Cerita soal iklan yang jadi pembuka di awal paragraf juga memberikan optimisme. Itu sisi lainnya. Kita bisa melihat bagaimana anak-anak sekolah itu tetap bersemangat pergi ke sekolah meski harus berenang untuk sampai ke sekolah. Gelak tawa menyertai mereka. Anak-anak itu melaluinya dengan kegembiraan, karena mereka punya harapan: masa depan yang cerah. Bukan keluhan tapi impian dan harapan. Keinginan mencapai cita-cita adalah segala-galanya. Begitulah kalimat di akhir iklan.
Setiap tanggal 2 Mei kita memperingati hari pendidikan nasional. Guru dan rakyat Indonesia berharap akan ada perubahan yang lebih baik dalam hal pendidikan. Semua kita berharap agar tidak ada lagi kebodohan dan pembodohan di mana-mana. Kita berharap anak-anak Indonesia menjadi anak-anak yang cerdas dan punya kemampuan (skill yang tinggi). Kita berharap Indonesia memiliki SDM yang berkualitas.
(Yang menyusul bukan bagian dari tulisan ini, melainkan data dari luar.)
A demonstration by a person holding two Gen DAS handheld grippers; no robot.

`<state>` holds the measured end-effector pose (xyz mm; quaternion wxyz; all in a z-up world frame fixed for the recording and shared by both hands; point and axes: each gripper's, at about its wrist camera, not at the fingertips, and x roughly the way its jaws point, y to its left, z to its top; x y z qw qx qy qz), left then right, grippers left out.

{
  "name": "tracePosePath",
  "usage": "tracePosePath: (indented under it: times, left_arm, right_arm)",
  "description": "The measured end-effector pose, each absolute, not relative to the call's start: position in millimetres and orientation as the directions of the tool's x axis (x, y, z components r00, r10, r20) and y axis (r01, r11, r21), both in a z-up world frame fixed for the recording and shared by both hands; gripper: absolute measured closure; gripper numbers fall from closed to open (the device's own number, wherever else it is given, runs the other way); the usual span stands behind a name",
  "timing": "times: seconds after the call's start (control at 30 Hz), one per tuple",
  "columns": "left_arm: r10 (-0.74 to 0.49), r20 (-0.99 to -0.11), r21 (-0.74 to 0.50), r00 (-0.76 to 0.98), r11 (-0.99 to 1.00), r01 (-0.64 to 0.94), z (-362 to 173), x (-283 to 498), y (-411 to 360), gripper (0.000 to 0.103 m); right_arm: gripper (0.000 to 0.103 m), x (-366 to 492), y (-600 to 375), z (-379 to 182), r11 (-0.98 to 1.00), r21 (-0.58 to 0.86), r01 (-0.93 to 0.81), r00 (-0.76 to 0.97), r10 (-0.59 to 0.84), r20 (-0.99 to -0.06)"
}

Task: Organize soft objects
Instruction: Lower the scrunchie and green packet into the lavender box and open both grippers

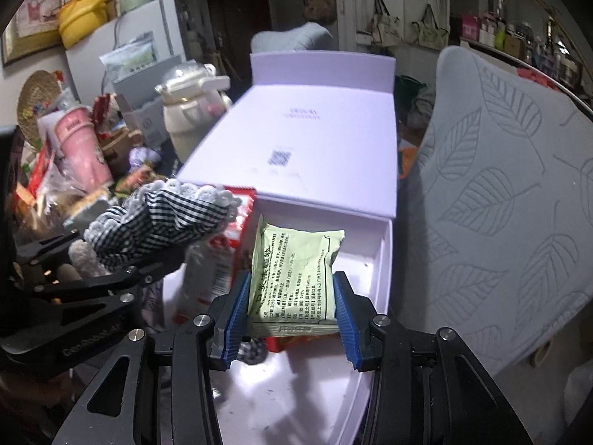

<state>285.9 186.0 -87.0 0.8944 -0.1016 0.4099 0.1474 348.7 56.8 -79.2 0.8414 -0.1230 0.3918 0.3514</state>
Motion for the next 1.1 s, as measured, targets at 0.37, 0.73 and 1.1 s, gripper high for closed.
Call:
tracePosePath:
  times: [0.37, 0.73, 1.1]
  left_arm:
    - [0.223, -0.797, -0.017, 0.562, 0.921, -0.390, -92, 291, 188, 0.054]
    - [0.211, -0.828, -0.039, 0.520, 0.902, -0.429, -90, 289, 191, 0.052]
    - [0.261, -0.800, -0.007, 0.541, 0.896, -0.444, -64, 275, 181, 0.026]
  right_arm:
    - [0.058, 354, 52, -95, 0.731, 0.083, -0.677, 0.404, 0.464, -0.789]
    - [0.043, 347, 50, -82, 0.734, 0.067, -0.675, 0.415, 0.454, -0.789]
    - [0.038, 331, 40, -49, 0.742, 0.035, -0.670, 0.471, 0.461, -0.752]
Semua itu kita harapkan supaya mereka, anak-anak bangsa itu, bisa memperbaiki kondisi bangsa saat ini, di mana krisis berkepanjangan, korupsi di mana-mana dan segala carut marut itu terjadi. Kita berharap mereka anak-anak negeri akan tumbuh menjadi anak-anak berkualitas dan nantinya akan menggantikan generasi tua. Adalah lebih baik bila mereka bisa belajar dengan nyaman, senang, tenang.